Welsh sailboat designer (1933–2022)

Derek Kelsall (15 May 1933 – 11 December 2022) was an English multihull sailboat designer latterly resident in New Zealand. He began his career in surveying and in the oil industry. Born in north Wales on 15 May 1933, he died in Thames, New Zealand on 11 December 2022, at the age of 89.

== Toria ==
Toria was a trimaran sailboat designed by Kelsall and launched in 1966. It was named after Kelsall's daughter. In 1966 Toria won the first RWYC Two-Handed Round Britain Race. It also won fifth place in the solo Atlantic race. In 1976, it caught fire during the solo Atlantic race. Toria was the first design by Kelsall, the first foam sandwich constructed trimaran in the world, and is directly credited with igniting French interest in multihull sailing.
I believe it is fair to say that [Toria] set the style for the racing trimarans. She sailed on two hulls, minimum weight foam sandwich, long full buoyant floats with full transom, curved beam and with one hull flying even at rest.
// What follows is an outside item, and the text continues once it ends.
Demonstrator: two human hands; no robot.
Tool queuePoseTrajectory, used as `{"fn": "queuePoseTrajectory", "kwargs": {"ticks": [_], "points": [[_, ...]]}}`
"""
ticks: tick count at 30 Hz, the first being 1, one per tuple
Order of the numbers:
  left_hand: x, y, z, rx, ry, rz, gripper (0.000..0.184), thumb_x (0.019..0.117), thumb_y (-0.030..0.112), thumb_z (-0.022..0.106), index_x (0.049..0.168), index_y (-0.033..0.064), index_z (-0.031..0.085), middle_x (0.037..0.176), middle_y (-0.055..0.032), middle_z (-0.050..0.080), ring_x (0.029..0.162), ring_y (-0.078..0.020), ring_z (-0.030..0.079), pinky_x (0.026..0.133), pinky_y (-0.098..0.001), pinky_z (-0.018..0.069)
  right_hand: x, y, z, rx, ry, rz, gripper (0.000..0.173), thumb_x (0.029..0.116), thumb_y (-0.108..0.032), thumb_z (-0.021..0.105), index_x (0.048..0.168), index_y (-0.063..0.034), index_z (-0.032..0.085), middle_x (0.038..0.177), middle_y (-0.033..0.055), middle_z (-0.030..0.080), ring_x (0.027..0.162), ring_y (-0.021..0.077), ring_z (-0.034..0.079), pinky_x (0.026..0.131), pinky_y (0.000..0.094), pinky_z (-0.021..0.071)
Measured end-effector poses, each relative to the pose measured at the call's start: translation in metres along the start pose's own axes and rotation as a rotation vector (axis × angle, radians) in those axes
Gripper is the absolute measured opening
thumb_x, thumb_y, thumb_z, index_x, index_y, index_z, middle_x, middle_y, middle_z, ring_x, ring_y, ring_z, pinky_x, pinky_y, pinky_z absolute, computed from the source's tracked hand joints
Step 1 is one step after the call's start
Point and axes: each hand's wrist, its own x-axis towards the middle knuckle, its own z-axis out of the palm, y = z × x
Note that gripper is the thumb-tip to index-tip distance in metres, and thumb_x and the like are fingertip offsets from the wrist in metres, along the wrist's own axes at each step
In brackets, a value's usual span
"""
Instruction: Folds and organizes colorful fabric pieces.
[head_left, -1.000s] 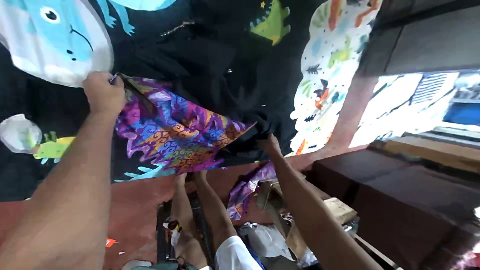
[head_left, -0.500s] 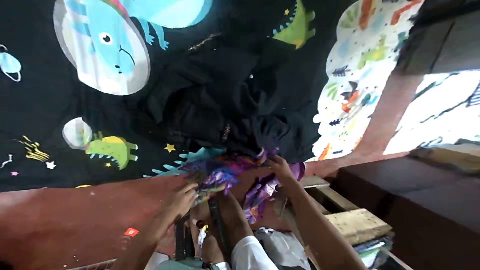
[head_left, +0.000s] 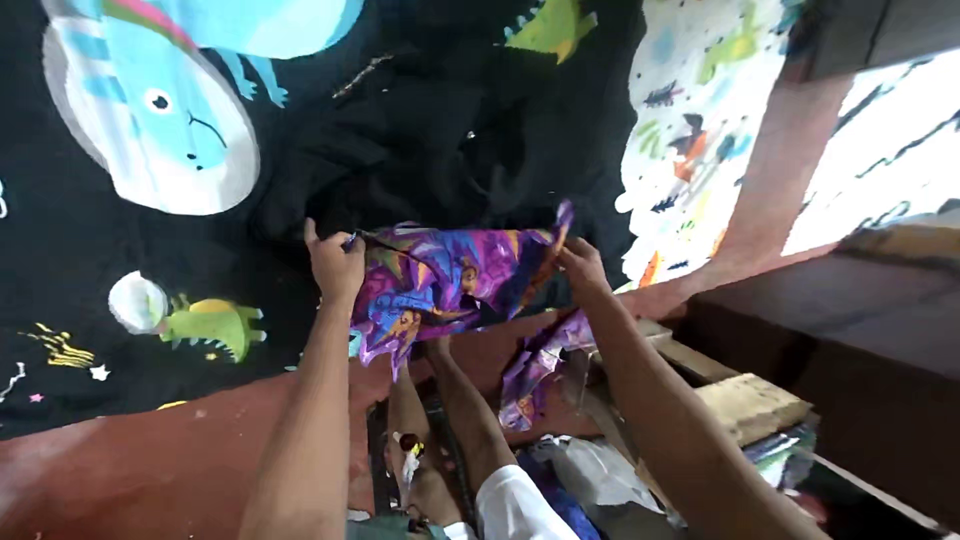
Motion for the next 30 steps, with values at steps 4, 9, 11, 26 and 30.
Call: {"fn": "queuePoseTrajectory", "kwargs": {"ticks": [4,9,11,26,30], "points": [[0.012,-0.003,0.005,0.108,-0.073,-0.070,0.032,0.1018,0.022,0.060,0.116,-0.0048,0.071,0.134,-0.0329,0.057,0.128,-0.0489,0.053,0.106,-0.0660,0.0406,0.012,0.000,0.012,0.072,-0.047,0.132,0.033,0.1062,-0.022,0.050,0.129,-0.0002,0.057,0.109,0.0125,0.064,0.092,0.0161,0.060,0.081,0.0368,0.0518],[-0.003,-0.023,-0.013,-0.098,-0.199,-0.193,0.035,0.1011,0.029,0.063,0.118,-0.0008,0.068,0.110,-0.0186,0.066,0.094,-0.0240,0.062,0.085,-0.0489,0.0513,0.011,0.026,0.018,0.183,-0.062,0.170,0.030,0.1060,-0.022,0.053,0.123,0.0009,0.063,0.113,0.0154,0.065,0.099,0.0204,0.062,0.087,0.0419,0.0515],[-0.009,-0.031,-0.022,-0.154,-0.261,-0.186,0.034,0.1020,0.028,0.061,0.117,-0.0027,0.067,0.110,-0.0133,0.067,0.096,-0.0155,0.064,0.089,-0.0397,0.0532,0.009,0.029,0.021,0.204,0.071,0.170,0.032,0.1060,-0.023,0.054,0.119,0.0047,0.064,0.107,0.0182,0.066,0.091,0.0224,0.062,0.084,0.0425,0.0523],[-0.019,-0.034,-0.009,-0.040,-0.179,-0.143,0.033,0.1047,0.023,0.055,0.115,-0.0076,0.063,0.110,-0.0144,0.064,0.096,-0.0131,0.060,0.090,-0.0359,0.0511,0.009,0.043,-0.002,0.242,0.138,0.004,0.055,0.1101,-0.042,0.036,0.135,0.0029,0.056,0.126,0.0211,0.065,0.113,0.0285,0.065,0.100,0.0467,0.0521],[-0.021,-0.033,-0.007,-0.054,-0.176,-0.147,0.033,0.1050,0.023,0.055,0.115,-0.0073,0.063,0.107,-0.0136,0.064,0.092,-0.0126,0.060,0.087,-0.0355,0.0510,-0.001,0.047,0.007,0.004,-0.102,-0.179,0.050,0.0928,-0.022,0.074,0.131,0.0068,0.058,0.120,0.0252,0.066,0.110,0.0352,0.066,0.099,0.0526,0.0516]]}}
Toria's weakness was her rig, which we put right on sister ship Trifle - same hulls, 20% wider, full battened mainsail, rotating mast and 7/8ths genoa.
— Derek Kelsall

== Trifle ==
Toria led directly to the design of Trifle, a 42 ft trimaran sailboat designed by Kelsall and produced in 1966 as a further development of his first trimaran. Featuring a full roach main and small jib, the vessel took part in the 1967 Crystal Trophy race in the English Channel. At the time, it was considered one of the fastest ocean-going multihulls in the world.

==VSD 2==
VSD 2 was a 54-ft trimaran designed by Kelsall and built in 1979 for French yachtsman Eugène Riguidel who sailed her in the 1981 TwoSTAR, in which he achieved eighth place. Its load waterline length was 16.4 m.